O tema já vinha sendo debatido no estado nos últimos anos. Em 2022, uma escola de Joinville gerou repercussão após instalar um banheiro unissex. No mesmo ano, Blumenau aprovou uma lei municipal com restrições semelhantes em espaços públicos.

O que a nova lei determina

Com a nova legislação, todas as instituições de ensino de Santa Catarina devem manter, obrigatoriamente, banheiros separados por sexo masculino e feminino. A regra vale para creches, escolas de ensino básico, médio, técnico e universidades.

Além disso, fica proibida a existência de banheiros coletivos de gênero neutro, bem como o uso de vestiários e dormitórios com essa mesma classificação.
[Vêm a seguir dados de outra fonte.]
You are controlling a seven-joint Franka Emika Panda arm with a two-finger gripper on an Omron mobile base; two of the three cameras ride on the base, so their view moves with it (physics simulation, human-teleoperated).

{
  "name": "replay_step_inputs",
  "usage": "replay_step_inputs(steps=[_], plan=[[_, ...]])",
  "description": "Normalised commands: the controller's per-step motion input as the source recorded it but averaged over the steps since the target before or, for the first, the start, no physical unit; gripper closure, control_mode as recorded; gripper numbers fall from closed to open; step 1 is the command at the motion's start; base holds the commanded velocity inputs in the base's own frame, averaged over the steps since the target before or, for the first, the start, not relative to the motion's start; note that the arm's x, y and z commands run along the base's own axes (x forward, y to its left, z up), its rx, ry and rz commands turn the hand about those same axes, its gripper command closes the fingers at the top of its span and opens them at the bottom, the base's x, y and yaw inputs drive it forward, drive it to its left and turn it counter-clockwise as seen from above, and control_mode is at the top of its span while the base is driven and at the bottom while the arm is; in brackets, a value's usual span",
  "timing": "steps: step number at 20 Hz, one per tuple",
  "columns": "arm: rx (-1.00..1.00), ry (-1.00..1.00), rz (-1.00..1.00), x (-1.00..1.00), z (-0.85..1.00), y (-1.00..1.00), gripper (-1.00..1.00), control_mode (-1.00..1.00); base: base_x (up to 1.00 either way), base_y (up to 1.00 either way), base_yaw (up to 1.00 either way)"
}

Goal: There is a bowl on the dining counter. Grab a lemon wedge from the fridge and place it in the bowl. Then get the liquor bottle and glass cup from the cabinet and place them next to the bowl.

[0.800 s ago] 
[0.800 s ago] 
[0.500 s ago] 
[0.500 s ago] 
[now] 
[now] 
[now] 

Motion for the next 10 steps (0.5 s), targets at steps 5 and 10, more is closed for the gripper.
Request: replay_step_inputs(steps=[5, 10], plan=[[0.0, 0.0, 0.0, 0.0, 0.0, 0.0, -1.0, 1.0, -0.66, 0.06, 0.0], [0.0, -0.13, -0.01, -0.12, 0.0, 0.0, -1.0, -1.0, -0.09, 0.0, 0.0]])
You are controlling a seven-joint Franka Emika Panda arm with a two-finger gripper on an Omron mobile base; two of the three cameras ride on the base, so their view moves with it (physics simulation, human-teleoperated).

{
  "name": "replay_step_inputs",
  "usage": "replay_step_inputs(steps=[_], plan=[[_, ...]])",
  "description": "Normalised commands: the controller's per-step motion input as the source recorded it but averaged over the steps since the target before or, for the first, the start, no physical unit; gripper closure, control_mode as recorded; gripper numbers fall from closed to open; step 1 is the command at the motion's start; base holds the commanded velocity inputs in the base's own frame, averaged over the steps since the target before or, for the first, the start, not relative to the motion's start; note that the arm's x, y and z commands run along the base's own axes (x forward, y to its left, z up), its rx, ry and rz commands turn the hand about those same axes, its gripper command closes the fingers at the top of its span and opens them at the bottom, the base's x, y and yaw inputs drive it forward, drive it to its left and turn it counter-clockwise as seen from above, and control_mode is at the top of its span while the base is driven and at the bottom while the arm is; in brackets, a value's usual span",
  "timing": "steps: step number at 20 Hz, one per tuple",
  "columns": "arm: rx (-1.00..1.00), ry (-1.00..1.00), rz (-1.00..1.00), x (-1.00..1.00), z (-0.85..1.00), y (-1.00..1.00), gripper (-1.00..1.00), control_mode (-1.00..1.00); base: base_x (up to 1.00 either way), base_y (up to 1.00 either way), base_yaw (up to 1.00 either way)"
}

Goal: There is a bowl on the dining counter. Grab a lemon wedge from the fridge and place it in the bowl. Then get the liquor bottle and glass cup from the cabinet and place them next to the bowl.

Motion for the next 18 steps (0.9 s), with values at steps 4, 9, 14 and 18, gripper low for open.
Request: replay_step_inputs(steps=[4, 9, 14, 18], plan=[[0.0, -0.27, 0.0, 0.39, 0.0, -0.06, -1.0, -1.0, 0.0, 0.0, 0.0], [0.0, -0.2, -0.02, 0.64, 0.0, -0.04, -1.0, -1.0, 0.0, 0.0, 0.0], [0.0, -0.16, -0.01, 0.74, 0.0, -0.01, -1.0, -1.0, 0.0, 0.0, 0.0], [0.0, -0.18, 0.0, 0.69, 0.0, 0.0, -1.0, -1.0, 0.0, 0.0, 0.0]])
Exceção e penalidades previstas

A única exceção prevista na lei são estabelecimentos privados que possuam apenas um banheiro individual, de uso exclusivo, com porta fechada.

Em caso de descumprimento, a instituição poderá ser multada em R$ 10 mil. Após a autuação, a escola ou universidade terá um prazo de 45 dias para se adequar às exigências e comprovar a regularização sem cobrança da multa.

Se a irregularidade persistir após esse período, poderão ser aplicadas multas mensais sucessivas até a regularização. Os valores arrecadados serão destinados ao Fundo Estadual de Educação.